Der Tag ist versunken und alles um mich her
der Klang deiner Stimme und alles was ich so mag an dir
wünsch ich in mein Zimmer
doch du bist nicht hier.
 
Um mich ist Nacht
doch Gedanken sind wach
und rufen nach Dir.
Löschen die Nacht, such deinen Schritt auf dem Weg zu mir.
So kalt ist das Zimmer
das Verlangen stark dich zu spüren
und diese Schauer aus Angst
dich zu verlieren.
 
Allein, nie war ich so allein
Wände stürzen ein und alles ist so fremd.
Allein, nie war ich so allein
Wände stürzen ein, alles ist so fremd.
 
Funken im Schlaf
und Gedanken kreisen im Dunkel der Nacht.
Nächtlicher Traum und alle Sinne sind wach.
Such deine Hände
die zärtlich mich in Träumen berühren
und hab solche Angst
ich könnte dich verlieren.
 
Allein, nie war ich so allein
Wände stürzen ein und alles ist so fremd.

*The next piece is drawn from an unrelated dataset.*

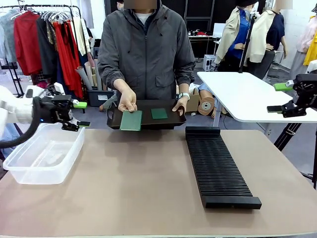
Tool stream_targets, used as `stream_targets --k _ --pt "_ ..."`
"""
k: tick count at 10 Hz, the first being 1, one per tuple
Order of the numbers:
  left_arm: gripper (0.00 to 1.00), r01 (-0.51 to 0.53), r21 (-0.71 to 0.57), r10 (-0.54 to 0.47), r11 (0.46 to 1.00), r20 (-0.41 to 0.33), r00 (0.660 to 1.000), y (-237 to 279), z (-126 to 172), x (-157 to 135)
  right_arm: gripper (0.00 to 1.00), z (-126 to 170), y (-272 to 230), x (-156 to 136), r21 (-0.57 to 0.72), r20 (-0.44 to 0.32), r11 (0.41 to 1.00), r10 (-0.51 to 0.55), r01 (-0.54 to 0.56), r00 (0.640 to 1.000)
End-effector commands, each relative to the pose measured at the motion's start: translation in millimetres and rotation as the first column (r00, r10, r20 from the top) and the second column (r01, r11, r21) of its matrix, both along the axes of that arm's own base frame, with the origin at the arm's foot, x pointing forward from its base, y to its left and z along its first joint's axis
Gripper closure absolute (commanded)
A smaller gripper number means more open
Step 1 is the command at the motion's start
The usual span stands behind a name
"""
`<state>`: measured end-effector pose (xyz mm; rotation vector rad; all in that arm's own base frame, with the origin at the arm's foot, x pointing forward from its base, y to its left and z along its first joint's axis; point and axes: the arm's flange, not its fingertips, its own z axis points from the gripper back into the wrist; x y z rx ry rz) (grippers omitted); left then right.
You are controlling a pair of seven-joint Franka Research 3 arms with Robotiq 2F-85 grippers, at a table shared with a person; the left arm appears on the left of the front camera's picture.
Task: Sort PCBs into racks and boxes based on the side picked up.
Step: Pick up the Blank PCB handed by the Human.
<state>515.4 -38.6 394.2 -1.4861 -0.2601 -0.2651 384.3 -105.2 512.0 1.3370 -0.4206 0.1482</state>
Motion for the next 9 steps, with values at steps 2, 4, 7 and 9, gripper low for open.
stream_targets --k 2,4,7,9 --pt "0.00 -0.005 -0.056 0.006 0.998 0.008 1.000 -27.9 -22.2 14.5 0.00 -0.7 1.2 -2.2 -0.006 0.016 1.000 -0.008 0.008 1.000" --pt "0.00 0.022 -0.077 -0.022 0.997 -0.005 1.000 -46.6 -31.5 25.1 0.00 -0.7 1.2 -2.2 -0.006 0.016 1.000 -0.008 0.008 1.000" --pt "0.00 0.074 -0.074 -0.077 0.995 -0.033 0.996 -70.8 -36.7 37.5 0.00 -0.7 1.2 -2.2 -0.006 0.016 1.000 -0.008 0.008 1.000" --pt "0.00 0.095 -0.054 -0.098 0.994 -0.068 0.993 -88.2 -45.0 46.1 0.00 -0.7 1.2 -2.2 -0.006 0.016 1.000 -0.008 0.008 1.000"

Allein, nie war ich so allein
Wände stürzen ein, alles ist so fremd.
 
Allein, nie war ich so allein
Wände stürzen ein und alles ist so fremd.

Hinweis: Der hier aufgeführte Text entstammt keiner gedruckten Publikation, sondern wurden von den Originalaufnahmen abgehört. Für ihre hundertprozentige Richtigkeit kann deshalb keine Garantie übernommen werden.